Again what do you say to that? You have a vet whose actions are putting animals’ lives at risk and, what, it is what it is? Fuck that noise. I actually wish I could figure out a way to post a warning about them on yelp.com that wouldn’t (since I brought it up to her and so she knows I was upset about it) totally be traced back to me by, oh, their lawyers. The Wigga and then insane pace aside that is just BAD.

During the entirety of my very short tenure there the manager had a copy of "Nordstrom's Guide to Management" under her arm almost every single time I saw her. I'm thinking she hasn't had time to actually read it.

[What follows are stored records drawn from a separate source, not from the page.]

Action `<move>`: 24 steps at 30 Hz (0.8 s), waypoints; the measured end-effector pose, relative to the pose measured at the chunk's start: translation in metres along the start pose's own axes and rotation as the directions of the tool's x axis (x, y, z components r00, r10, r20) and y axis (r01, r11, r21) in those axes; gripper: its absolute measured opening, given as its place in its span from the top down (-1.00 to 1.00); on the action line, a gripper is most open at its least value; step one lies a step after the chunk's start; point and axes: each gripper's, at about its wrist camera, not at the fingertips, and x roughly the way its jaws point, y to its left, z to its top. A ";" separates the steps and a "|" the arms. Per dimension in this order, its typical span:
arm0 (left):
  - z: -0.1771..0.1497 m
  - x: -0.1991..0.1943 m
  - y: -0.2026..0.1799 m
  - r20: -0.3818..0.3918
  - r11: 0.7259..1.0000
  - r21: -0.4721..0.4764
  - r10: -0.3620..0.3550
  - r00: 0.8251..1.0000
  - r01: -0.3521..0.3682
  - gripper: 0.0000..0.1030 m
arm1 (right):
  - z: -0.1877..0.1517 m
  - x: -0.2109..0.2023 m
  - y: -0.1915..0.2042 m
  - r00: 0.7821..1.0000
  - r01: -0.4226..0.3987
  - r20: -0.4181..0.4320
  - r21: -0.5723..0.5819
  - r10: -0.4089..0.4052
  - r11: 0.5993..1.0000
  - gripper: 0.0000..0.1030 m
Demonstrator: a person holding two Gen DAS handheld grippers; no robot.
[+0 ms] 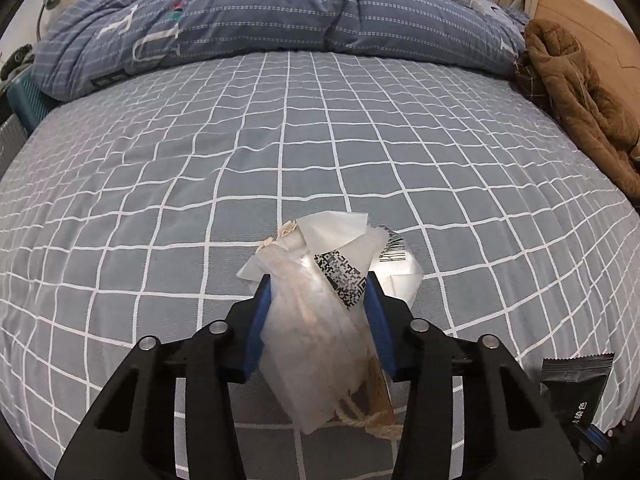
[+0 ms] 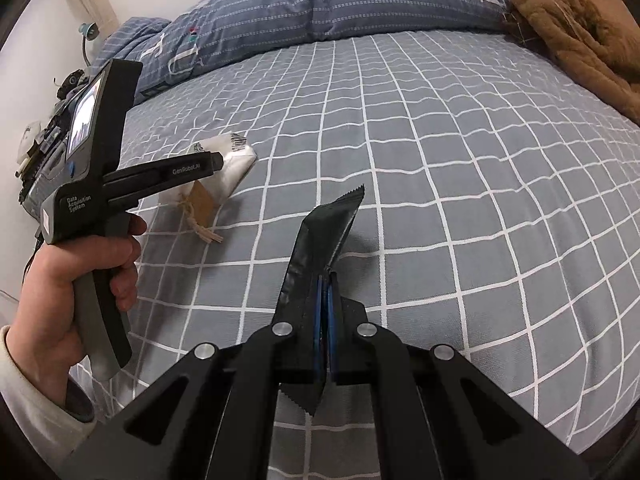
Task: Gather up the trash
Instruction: 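Lift the clear bag and black wrapper and carry them over the bin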
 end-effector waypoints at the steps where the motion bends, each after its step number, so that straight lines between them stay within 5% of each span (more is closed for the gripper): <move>1: -0.001 -0.002 0.000 0.000 1.000 -0.002 -0.004 1.000 0.004 0.20 | 0.001 -0.003 0.003 1.000 -0.002 0.004 -0.005 0.002 1.000 0.95; 13: -0.025 -0.047 0.015 0.012 0.999 -0.013 -0.032 0.999 0.033 0.25 | 0.004 -0.021 0.033 0.999 0.035 0.028 -0.068 -0.033 0.997 0.95; 24: -0.082 -0.108 0.065 0.025 1.000 -0.030 0.006 1.000 -0.005 0.25 | -0.001 -0.023 0.075 0.998 0.040 0.047 -0.133 -0.034 0.990 0.95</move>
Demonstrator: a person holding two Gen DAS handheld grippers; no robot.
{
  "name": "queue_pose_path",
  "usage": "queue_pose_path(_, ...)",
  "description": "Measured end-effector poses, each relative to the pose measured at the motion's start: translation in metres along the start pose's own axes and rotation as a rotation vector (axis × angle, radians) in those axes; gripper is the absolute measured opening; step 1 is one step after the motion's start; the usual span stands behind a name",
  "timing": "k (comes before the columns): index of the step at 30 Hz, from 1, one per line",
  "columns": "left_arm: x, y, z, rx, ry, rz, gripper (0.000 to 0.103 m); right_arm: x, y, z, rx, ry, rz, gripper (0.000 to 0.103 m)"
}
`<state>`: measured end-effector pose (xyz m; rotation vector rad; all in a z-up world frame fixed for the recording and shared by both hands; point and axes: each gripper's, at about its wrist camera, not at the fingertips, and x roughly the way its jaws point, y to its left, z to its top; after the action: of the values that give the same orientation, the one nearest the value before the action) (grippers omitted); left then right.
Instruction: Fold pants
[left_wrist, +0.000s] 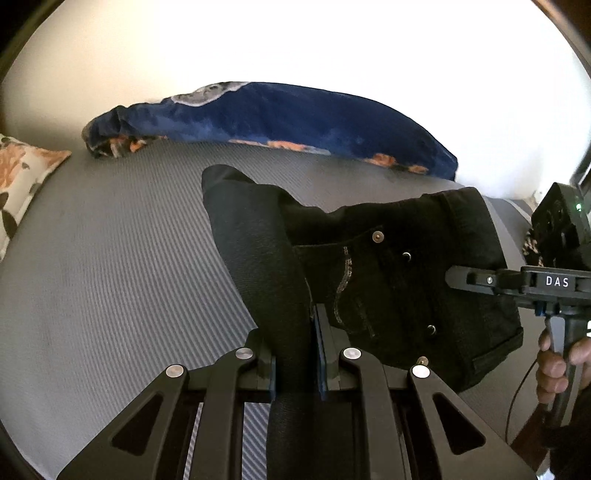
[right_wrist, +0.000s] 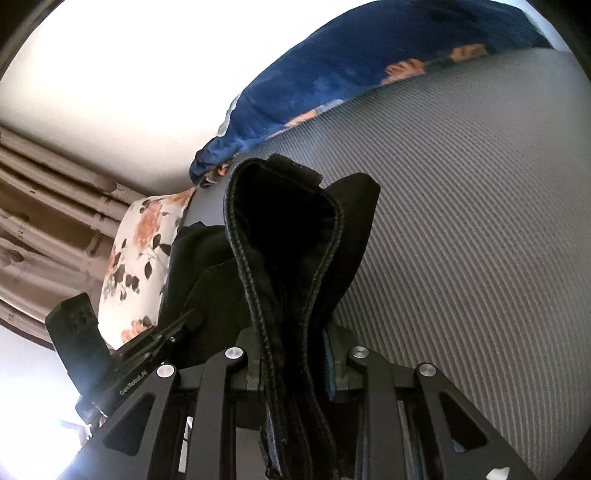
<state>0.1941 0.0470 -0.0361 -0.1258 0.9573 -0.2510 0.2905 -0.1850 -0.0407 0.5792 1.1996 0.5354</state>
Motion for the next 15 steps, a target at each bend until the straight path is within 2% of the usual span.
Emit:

I’ve also gotten over feeling defensive for not being willing to commit my whole life to that place because, well, that place sucks. When I was at SNAH I was totally 100% committed to it. I worked as hard as I could, I put all of myself into it and I was proud of it. And it was worthy of that. All I could think during the manager’s sermon about how she’d dedicated her life to that hospital was, “you’ve picked a really shitty place.” I mean, she’s willing to give up everything for that place and it isn’t a good place. And it isn’t like she’s on a mission to MAKE it a better place. Her goal seems to be to just somehow keep the damn thing going. And with the Wigga being the most senior employee there (as in, he’s worked there eight months) that probably does take 16 hours a day. God I’m glad that’s not my mess.

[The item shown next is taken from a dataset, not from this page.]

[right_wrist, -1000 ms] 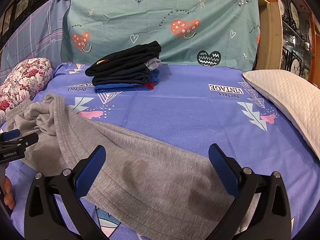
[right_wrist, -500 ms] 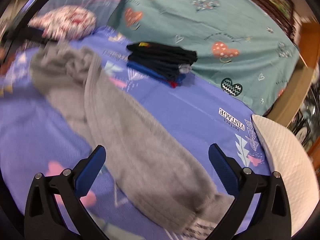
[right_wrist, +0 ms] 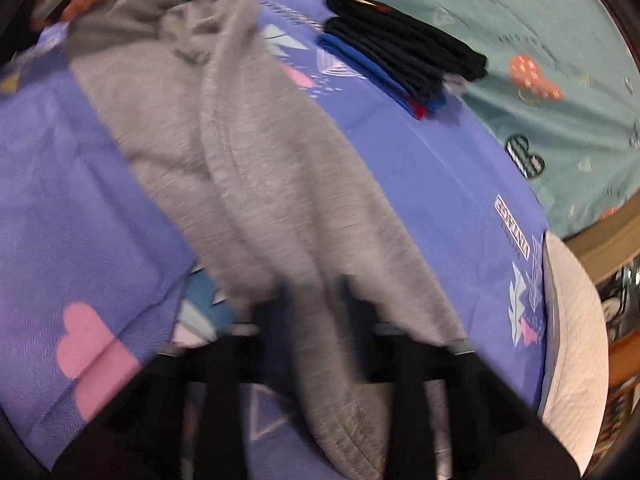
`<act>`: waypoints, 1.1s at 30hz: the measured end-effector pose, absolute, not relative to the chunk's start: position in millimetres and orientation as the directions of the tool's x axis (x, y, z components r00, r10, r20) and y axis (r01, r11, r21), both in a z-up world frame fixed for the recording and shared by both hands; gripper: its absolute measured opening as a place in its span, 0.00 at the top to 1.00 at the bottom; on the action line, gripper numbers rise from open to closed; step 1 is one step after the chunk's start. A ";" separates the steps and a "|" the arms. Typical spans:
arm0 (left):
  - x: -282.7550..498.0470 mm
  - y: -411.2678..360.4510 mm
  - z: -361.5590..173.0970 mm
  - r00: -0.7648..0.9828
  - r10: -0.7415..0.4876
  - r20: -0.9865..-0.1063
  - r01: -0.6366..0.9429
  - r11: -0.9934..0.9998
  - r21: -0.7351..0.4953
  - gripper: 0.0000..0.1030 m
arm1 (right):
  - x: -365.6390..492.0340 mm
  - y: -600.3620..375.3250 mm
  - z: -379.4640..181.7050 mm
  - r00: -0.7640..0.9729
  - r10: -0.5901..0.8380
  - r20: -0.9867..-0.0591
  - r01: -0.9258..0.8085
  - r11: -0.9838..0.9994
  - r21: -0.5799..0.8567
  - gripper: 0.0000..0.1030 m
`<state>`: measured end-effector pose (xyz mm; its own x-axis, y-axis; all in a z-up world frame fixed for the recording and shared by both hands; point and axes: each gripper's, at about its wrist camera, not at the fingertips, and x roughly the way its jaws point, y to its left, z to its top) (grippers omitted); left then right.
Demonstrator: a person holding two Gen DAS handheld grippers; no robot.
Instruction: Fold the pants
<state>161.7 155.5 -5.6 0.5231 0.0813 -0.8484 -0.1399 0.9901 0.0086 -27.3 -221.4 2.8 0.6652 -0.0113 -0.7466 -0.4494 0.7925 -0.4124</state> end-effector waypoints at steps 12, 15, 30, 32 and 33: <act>205.2 157.6 -27.0 0.382 -0.048 -0.923 -0.081 0.993 -0.086 0.02 | 33.9 -269.1 112.7 0.717 0.041 -0.696 -0.337 0.895 -0.294 0.86; 227.8 159.7 -35.6 0.315 -0.110 -0.943 -0.097 0.984 -0.148 0.02 | 68.3 -276.5 123.8 0.725 -0.017 -0.689 -0.279 0.907 -0.316 0.96; 257.6 141.5 -18.6 0.339 -0.069 -0.938 -0.004 0.997 -0.075 0.02 | 95.1 -416.1 105.8 0.623 0.067 -0.780 -0.170 0.984 -0.051 0.16; 266.6 144.6 -19.8 0.319 -0.097 -0.943 -0.031 0.993 -0.113 0.02 | 71.3 -444.0 79.0 0.569 0.077 -0.819 -0.121 0.993 0.010 0.14; 269.3 142.4 -17.7 0.325 -0.103 -0.940 -0.025 0.993 -0.118 0.02 | 63.4 -458.6 63.1 0.541 0.075 -0.838 -0.076 0.996 0.040 0.14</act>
<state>269.3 142.4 -17.7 0.3252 -0.1034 -0.9400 -0.0251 0.9927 -0.1178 63.4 -458.6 63.1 0.5410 0.0747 -0.8377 -0.0763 0.9963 0.0396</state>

I think I’ll let the BBC link I followed from wikipedia have the last say on this:

A wigga is an affluent young white male, who admires and absorbs certain aspects of black culture, which happen to have cooler music and sharper clothes. He adopts the slang of the black city. Wigga is attracted to hip hop and rap.

But what are the roots of white teenagers' fascination with black culture? Is it a genuine attempt to cross racial boundaries, or is it looking for a new, cooler identity? Is it a genuine affiliation to another culture or a desire of nerdy white boys to feel well hard, get rid of hang-ups and to up their cred.

I love that the definition assumes it is a TEENAGE BOY they are defining.

OH! And it turns out they made a whole MOVIE about the guy I worked with & I didn’t even know it! This may need to go in my Netflix queue

- Related Link: http://malibusmostwanted.warnerbros.com/

Tuesday, July 17, 2007

Hey, did y’all know San Francisco is surrounded by WATER?

For a smart woman I can be pretty dumb sometimes. All of you out there fake-clutching at your hearts going “Laurel DUMB!? Never! Blasphemy!” can shut it. Let’s say that I can be, uh, forgetful. Or that maybe I’m not good with putting stuff in context. Whatever. Shut up. ANYWAY, I KNOW that I live in San Francisco. I know that the city is about seven miles across and I know that the REASON it is only that long is that if you drive any further than seven miles you end up in the ocean or stuck in traffic on a bridge. I know that. And I know that therefore I am... uh, let me consult yahoo maps for a second… hold on… I am 3.9 miles from the ocean*. I knew that in some vague sort of way beforehand. But somehow that technical knowledge stored in the back of my brain doesn’t translate into, “I am four miles from the BEACH!"

However, today I was driving John’s convertible for reasons unimportant to anyone but us and I, as is my custom when I borrow John’s car (unless it is raining), had the top down. I had an errand to run. While driving to and from this errand, with a quick stop at the grocery store, it occurred to me that it was a really really nice day. REALLY nice. The kind that makes you realize it is the first day of summer and that somewhere people are sweaty and hot but here it is 72 degrees and there is a slight breeze and not a cloud or fogbank to be seen. The kind of day that makes the people who live here willing to pay hundreds of dollars per square foot for rent. And then I thought, “I could go to the beach! One of the benefits of not being able to find a damn job has GOT to be the ability to just GO to the beach!” So I did! I came home, shoved the groceries in the fridge, coated the exposed portions of myself in SPF billion, shoved a book in my purse, grabbed a jacket and headed back out.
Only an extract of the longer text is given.